◆ **What this task involves**
Show every line below where "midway" appears.

Records shown below:

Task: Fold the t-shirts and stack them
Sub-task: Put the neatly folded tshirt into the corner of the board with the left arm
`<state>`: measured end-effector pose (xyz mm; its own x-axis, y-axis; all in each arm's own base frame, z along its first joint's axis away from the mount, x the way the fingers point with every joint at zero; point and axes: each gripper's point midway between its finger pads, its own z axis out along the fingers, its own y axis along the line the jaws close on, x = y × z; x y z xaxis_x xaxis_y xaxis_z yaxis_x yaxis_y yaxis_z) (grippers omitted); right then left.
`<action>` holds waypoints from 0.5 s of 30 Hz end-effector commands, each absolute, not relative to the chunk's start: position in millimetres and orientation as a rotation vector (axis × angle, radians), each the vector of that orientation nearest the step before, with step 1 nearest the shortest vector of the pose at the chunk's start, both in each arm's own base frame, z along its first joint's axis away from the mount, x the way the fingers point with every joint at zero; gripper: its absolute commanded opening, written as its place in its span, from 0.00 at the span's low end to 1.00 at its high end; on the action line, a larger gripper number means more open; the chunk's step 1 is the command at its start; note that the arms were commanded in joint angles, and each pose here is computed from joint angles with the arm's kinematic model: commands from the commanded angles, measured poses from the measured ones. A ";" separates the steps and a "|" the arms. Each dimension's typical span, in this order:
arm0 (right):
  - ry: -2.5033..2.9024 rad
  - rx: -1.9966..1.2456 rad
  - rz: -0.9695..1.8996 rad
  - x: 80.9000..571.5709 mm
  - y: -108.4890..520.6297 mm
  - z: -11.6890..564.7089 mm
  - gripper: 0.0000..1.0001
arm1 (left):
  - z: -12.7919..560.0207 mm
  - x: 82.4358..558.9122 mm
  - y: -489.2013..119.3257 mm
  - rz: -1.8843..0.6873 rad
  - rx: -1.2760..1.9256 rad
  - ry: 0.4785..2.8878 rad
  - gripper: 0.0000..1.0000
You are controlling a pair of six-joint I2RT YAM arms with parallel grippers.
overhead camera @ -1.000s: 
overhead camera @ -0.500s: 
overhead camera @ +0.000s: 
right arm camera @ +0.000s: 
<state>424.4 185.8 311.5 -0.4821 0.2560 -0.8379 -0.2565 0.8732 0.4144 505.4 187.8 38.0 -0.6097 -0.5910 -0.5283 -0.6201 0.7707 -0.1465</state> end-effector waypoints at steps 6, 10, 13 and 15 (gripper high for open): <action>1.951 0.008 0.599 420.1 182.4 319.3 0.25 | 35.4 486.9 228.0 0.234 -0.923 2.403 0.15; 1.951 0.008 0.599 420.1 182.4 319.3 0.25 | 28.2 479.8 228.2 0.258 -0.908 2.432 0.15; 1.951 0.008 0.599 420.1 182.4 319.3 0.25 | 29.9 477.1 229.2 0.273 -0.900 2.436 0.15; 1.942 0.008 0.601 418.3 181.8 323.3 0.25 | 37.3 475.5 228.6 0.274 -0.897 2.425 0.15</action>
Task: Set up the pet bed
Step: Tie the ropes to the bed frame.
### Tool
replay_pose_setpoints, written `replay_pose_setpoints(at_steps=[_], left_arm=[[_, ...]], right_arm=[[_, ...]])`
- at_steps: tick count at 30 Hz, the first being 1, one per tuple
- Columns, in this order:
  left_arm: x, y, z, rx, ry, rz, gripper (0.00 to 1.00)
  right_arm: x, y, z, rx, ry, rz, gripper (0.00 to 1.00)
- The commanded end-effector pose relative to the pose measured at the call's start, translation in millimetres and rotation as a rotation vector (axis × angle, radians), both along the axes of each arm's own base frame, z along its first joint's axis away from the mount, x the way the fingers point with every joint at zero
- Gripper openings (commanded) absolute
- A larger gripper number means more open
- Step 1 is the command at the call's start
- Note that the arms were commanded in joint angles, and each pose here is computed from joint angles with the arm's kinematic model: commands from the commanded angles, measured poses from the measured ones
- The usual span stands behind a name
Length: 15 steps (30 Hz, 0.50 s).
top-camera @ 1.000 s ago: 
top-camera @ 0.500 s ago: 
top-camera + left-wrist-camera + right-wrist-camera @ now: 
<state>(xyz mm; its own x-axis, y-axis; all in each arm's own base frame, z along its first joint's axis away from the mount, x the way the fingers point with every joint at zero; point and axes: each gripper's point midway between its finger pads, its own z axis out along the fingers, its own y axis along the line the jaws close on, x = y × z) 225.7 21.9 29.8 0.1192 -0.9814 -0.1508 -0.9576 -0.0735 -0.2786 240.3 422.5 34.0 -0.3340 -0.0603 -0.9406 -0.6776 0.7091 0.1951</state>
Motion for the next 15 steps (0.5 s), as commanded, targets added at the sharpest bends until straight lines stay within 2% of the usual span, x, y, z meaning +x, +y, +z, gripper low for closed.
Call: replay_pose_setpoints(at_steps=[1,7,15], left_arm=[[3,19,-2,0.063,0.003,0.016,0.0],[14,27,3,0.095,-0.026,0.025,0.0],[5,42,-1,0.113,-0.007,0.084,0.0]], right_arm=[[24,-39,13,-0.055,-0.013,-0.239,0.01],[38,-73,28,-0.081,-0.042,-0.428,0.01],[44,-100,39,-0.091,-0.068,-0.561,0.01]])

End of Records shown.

◆ **Reply to the task**
`<state>`: measured end-effector pose (xyz mm; its own x-axis, y-axis; all in each arm's own base frame, z along its first joint's axis away from the mount, x the way the fingers point with every joint at zero; point and axes: each gripper's point midway between its finger pads, its own z axis out along the fingers, its own y axis along the line the jaws close on, x = y × z; x y z xaxis_x xaxis_y xaxis_z yaxis_x yaxis_y yaxis_z) (grippers omitted); right then left.
<state>(xyz mm; its own x-axis, y-axis; all in each arm's own base frame, z along its first joint's axis away from the mount, x the way the fingers point with every joint at zero; point and axes: each gripper's point midway between its finger pads, its own z axis out along the fingers, its own y axis along the line the jaws close on, x = y × z) 225.7 21.9 29.8 0.1192 -0.9814 -0.1508 -0.9576 -0.0735 -0.2786 240.3 422.5 34.0 -0.3340 -0.0603 -0.9406 -0.6776 0.7091 0.1951</state>

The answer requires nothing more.